Tujuan pemerintah melakukan pengeluaran atau belanja negara demi terwujudnya pembangunan negara untuk menjadi maju. Pengeluaran tersebut digunakan untuk gaji pegawai, pendidikan, subsidi, pembayaran bunga hutang, dan lain-lain. Dalam melakukan pembiayaan pemerintah, pemerintah harus memikirkan resiko-resiko yang akan ditempuh dari kebijakan atau aturan yang dilakukan. Apakah akan beresiko besar atau sedikit. Apabila resiko yang diperkirakan ternyata lebih tinggi dari manfaatnya, maka kebijakan tersebut tidak dilakukan. Ataupun sebaliknya, jika resikonya sedikit, maka kebijakan tersebut dapat dipertimbankan untuk dilakukan.
Untuk mengatasi masalah-masalah pembiayaan dan penerimaan negara, pemerintah memberikan solusi dengan beberapa kebijakan.

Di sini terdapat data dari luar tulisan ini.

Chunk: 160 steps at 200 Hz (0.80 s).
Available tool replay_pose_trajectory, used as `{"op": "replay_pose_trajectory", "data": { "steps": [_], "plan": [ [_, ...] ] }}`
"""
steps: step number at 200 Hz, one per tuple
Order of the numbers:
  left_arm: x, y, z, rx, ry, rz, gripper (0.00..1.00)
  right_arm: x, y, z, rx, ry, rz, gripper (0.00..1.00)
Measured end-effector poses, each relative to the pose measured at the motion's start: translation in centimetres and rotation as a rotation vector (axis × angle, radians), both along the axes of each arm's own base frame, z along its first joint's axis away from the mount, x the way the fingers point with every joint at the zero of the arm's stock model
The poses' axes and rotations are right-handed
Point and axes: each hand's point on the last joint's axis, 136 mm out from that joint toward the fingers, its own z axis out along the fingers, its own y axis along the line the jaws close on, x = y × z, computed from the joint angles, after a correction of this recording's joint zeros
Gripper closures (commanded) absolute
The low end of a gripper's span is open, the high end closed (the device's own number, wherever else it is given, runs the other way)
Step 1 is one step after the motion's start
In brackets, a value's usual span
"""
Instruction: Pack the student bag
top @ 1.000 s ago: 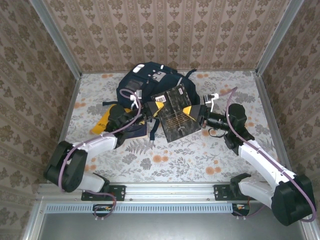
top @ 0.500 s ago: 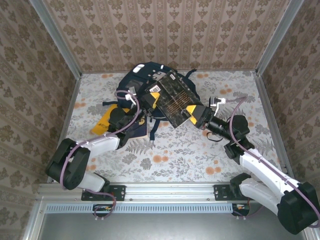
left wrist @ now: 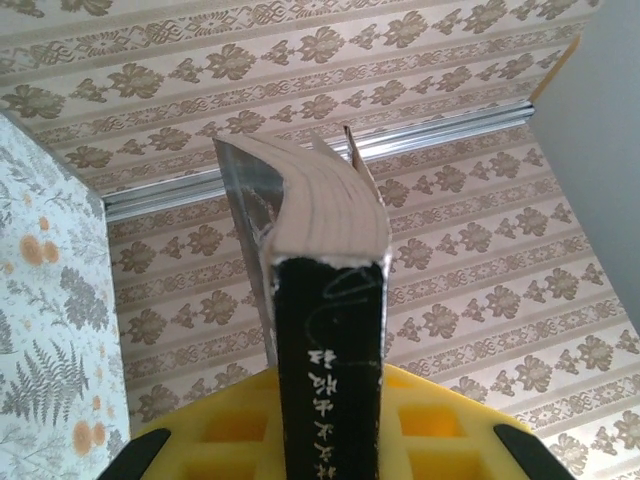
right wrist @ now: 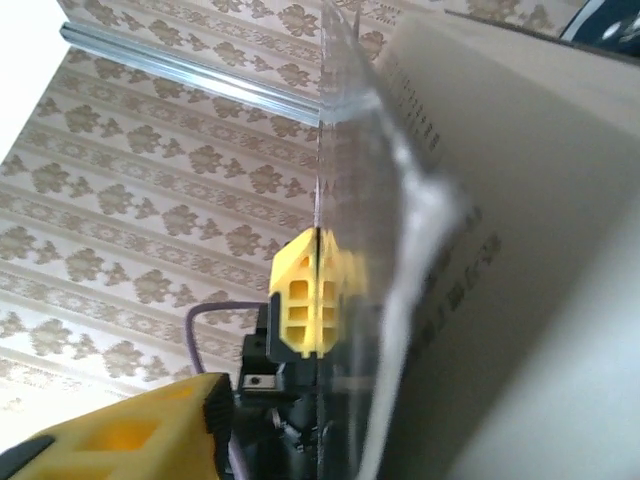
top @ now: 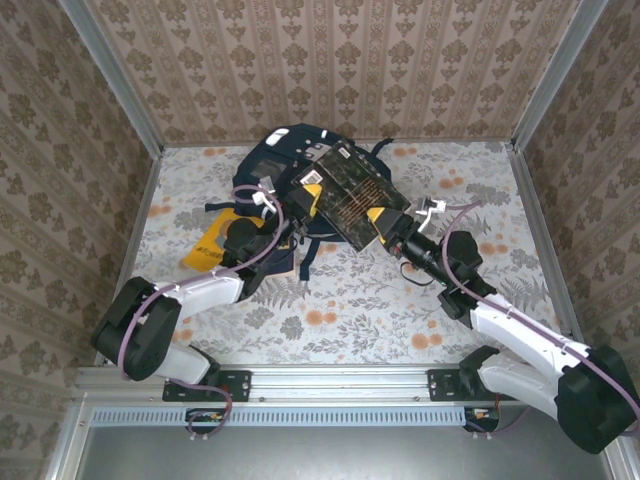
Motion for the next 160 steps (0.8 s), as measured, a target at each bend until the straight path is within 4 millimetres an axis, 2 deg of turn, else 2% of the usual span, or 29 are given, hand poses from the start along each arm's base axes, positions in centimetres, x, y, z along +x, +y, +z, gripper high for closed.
{"op": "replay_pose_trajectory", "data": {
  "steps": [16, 28, 39, 55, 67, 91, 130, 147, 160],
  "plan": [
    [0.0, -0.2, -0.3, 0.008, 0.01, -0.001, 1.0, 0.5, -0.1, -0.4, -0.011, 0.014, -0.021, 0.89],
    [0.1, -0.2, -0.3, 0.011, 0.016, 0.003, 1.0, 0.7, -0.3, -0.6, -0.023, 0.032, -0.035, 0.97],
    [0.2, -0.4, -0.3, 0.018, 0.023, -0.001, 0.84, 0.9, -0.5, -0.6, -0.04, 0.042, -0.049, 1.0],
    [0.4, -0.9, -0.6, 0.065, 0.024, -0.025, 0.62, 0.6, -1.1, -0.2, -0.078, 0.044, -0.07, 1.0],
    [0.8, -1.2, -1.4, 0.135, 0.031, -0.038, 0.54, 0.6, -2.2, -0.3, -0.12, 0.053, -0.104, 1.0],
    [2.6, -1.5, -2.6, 0.363, 0.021, -0.031, 0.5, 1.4, -6.0, -1.7, -0.207, 0.108, -0.233, 1.0],
    [6.0, -3.3, 0.7, 0.65, -0.137, -0.034, 0.48, 2.8, -12.5, -7.1, -0.34, 0.3, -0.416, 1.0],
    [8.1, -4.6, 1.7, 0.782, -0.204, -0.048, 0.48, 2.8, -13.9, -8.8, -0.391, 0.357, -0.445, 1.0],
    [9.9, -5.8, 1.5, 0.872, -0.237, -0.071, 0.48, 2.6, -14.5, -9.8, -0.428, 0.387, -0.453, 1.0]
  ]
}}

Kebijakan yang diusulkan untuk pemerintah Indonesia untuk menaikkan penerimaan pemerintah untuk dapat menutupi biaya pengeluaran pemerintah yang terlalu tinggi maka dapat diusulkan beberapa kebijakan antara lain:
1.      Ekstensifikasi pemungutan pajak penghasilan atau peningkatan pajak pertambahan nilai (PPN)
2.      Pengurangan subsidi bahan bakar minyak (BBM)
3.      Penarikan dana pemerintah pusat yang didaerahkan
4.      Penurunan porsi pembiayaan rupiah yang dalam proyek
5.      Peningkatan dari usaha swastanisasi BUMN dan peningkatan hasil penjualan aset-aset Badan Penyehatan Perbankan Nasional (BPPN)
Selain kebijakan tersebut pemerintah dapat melakukan pemberantasan korupsi. Karena dengan tidak adanya korupsi di suatu negara, maka penerimaan negara akan lebih tinggi dan bisa menghasilkan pendapatan yang tinggi.  Dari pendapatan tersebut apabila terjadi surplus, maka kita akan bisa membayar hutang-hutang pemerintah dari penerimaan negara tersebut.